What kind of learning problem is this?
Say I have $n$ multi-class classification problems $p_1$, ..., $p_n$. Each of these have their own training data. While they are all distinct problems, there may be similarities in their data (which are in my case images), e.g. the data for class $p_1^{_B}$ of problem $p_1$ may be similar in some way to the data for class $p_5^{_F}$ of problem $p_5$. Classically, each classifier tries to seperate each of its training classes from each of its other training classes, but doesn't look at the other classifiers and their training classes. If we instead train the classifiers jointly somehow, can the relationship between the classes (from different problems) be made more explicit? For example, maybe any image classified as $p_3^{_C}$ would also be classified as $p_7^{_A}$ and vice versa, or any image classified as $p_2^{_B}$ or $p_2^{_C}$ would be classified as $p_5^{_F}$, with some degree of accuracy?

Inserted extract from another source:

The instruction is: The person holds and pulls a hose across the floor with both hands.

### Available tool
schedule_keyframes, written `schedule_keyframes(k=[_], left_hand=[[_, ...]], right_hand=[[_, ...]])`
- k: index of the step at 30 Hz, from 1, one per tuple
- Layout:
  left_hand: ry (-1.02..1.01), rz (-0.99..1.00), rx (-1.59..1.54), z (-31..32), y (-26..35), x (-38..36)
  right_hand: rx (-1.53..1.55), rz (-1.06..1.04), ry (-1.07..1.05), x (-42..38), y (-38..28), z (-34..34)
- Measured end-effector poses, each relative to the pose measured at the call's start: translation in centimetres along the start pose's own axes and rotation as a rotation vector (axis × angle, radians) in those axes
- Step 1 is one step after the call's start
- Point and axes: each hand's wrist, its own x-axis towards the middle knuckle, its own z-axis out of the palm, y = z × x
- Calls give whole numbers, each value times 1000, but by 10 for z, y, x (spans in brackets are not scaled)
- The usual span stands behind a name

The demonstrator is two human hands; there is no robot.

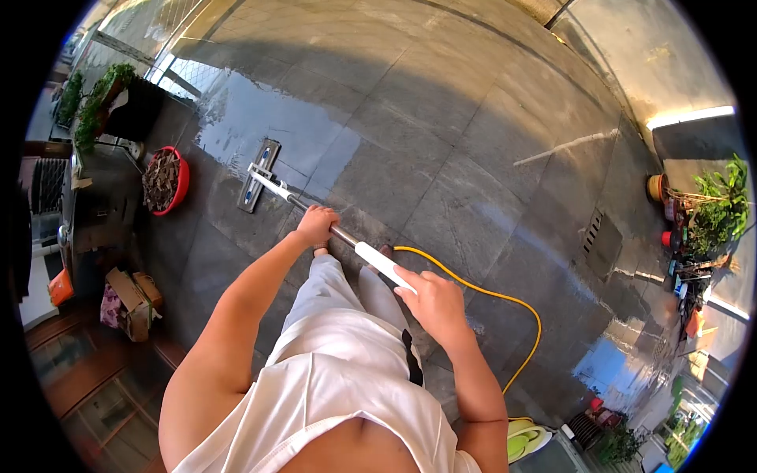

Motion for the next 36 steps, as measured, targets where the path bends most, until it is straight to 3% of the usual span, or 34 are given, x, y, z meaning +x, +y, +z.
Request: schedule_keyframes(k=[4,7,8,9,10,11,12,14,18,20,21,24,25,30,33,34,36], left_hand=[[-96,336,-243,-51,110,27],[-150,570,-331,-79,212,32],[-159,672,-353,-96,241,29],[-188,736,-374,-99,266,29],[-227,797,-412,-103,287,29],[-209,844,-460,-110,303,28],[-193,892,-510,-115,314,29],[-244,899,-483,-112,330,46],[-289,919,-438,-110,316,70],[-313,889,-417,-123,292,71],[-310,872,-396,-124,281,74],[-269,797,-375,-143,222,80],[-249,764,-377,-151,198,82],[-131,470,-286,-168,36,100],[99,306,-325,-162,-99,103],[224,249,-296,-160,-148,100],[297,-48,-130,-183,-220,66]], right_hand=[[172,300,177,-51,-14,-103],[32,554,351,-128,-32,-178],[-111,534,489,-165,-35,-191],[-61,688,394,-192,-51,-218],[-242,503,336,-214,-56,-235],[-299,454,523,-233,-63,-232],[-326,633,134,-198,-123,-258],[-296,684,210,-185,-145,-249],[-342,758,155,-134,-172,-233],[-329,775,146,-124,-174,-229],[-235,601,433,-151,-134,-215],[-86,620,411,-122,-121,-209],[-49,551,501,-106,-119,-196],[47,567,264,51,-152,-136],[8,157,277,160,-171,-59],[34,145,258,195,-183,-32],[98,116,227,266,-189,35]])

Possibly related things that I have explored but don't seem to quite fit (simplified to refer to just two problems $p_1$ and $p_2$ but in principle generalizable to $p_n$):
- Transfer-learning seems to be concerned with how to use the knowledge gained from solving (say) $p_1$ to better solve (say) $p_2$. Optimizing the accuracy of any of the classifiers is not myr goal.

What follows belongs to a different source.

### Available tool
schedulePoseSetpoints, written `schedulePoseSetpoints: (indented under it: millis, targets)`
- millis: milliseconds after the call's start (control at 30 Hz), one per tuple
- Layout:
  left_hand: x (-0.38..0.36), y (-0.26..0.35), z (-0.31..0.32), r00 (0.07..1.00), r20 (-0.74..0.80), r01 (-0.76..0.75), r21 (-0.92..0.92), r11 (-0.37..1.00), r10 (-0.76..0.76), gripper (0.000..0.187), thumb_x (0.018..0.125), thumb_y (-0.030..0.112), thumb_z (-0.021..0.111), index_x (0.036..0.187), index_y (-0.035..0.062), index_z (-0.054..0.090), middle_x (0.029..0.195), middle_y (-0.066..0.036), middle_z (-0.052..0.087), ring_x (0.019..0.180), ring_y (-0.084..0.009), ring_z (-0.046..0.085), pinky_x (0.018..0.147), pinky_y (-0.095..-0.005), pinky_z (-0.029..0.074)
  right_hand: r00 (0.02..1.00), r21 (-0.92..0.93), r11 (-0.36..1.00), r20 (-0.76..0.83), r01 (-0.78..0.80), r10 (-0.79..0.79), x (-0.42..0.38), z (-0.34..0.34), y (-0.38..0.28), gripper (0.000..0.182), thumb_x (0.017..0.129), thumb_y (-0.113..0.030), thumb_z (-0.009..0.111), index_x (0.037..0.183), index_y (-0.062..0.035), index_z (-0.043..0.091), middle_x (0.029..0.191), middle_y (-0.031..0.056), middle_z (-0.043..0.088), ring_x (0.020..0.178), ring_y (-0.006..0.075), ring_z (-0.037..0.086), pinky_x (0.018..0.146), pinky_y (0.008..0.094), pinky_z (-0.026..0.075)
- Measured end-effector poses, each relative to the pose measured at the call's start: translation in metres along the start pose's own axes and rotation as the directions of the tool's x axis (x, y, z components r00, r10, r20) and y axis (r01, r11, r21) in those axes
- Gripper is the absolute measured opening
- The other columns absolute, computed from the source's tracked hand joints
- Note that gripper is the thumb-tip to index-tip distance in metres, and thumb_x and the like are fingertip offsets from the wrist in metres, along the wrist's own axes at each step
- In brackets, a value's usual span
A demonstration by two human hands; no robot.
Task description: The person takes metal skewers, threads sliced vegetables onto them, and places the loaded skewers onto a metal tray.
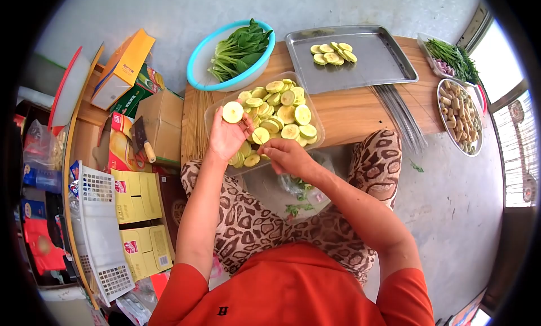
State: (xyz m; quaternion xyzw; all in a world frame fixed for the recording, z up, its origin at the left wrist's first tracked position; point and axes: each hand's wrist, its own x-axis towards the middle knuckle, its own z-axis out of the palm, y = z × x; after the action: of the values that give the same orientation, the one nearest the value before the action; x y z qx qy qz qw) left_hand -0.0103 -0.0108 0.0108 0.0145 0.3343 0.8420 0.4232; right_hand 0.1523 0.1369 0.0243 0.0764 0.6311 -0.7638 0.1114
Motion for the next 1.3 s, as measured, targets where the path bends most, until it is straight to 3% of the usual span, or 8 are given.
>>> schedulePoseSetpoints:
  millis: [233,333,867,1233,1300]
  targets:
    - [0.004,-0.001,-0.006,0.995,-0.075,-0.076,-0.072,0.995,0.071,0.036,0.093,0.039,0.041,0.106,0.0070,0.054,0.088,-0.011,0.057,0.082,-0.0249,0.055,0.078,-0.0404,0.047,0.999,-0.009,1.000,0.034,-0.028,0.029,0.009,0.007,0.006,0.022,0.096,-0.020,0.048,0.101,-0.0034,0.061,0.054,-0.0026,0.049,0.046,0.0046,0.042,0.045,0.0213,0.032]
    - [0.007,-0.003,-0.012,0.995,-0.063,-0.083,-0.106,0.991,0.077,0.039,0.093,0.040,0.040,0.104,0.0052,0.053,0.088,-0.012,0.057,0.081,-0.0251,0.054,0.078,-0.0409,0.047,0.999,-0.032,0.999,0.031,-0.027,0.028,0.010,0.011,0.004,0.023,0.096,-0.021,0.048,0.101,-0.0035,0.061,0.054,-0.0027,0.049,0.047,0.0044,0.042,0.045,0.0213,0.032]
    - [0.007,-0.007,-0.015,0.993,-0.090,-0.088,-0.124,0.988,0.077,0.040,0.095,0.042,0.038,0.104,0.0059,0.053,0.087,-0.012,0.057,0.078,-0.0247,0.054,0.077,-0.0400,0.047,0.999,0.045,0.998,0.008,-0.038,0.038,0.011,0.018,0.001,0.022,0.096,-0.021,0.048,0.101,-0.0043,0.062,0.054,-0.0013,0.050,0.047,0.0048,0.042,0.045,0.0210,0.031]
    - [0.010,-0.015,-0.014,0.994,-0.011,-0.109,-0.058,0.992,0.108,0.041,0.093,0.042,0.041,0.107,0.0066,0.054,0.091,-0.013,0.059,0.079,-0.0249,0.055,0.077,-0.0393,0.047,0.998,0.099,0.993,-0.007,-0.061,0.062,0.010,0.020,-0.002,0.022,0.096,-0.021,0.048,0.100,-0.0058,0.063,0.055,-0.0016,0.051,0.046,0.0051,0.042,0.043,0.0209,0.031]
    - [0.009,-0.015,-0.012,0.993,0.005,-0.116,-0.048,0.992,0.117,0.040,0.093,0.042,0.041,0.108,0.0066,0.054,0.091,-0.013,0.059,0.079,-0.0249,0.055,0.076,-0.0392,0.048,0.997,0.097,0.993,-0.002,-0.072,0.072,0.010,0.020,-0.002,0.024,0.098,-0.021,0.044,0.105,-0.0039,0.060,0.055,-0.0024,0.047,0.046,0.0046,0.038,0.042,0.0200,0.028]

- Multi-task learning (MTL) seems to be concerned with how to use the knowledge gained from solving both $p_1$ and $p_2$ together, to improve the performance on both. Again, optimizing the accuracy of any of the classifiers is not my goal. But, the core intuition of MTL is that it may be beneficial to exploit the hidden relationships between the two (or more) tasks, and this is essentially (it seems to me) the same premise as in my task.
- Multi-label learning seems like a reduced form of my task, arising if each of the classification problems $p$ are binary instead of multi-class. What I find interesting is that label graphs seem to have the same general goals as in my task.
My question is: assuming that my task has already been described and studied in the vast machine learning literature, what is the name for it? This would help me find relevant papers and potentially software, so I don't have to reinvent the wheel. Finally, I am a machine learning beginner, so this question could well be fundamentally misguided. If so, please correct.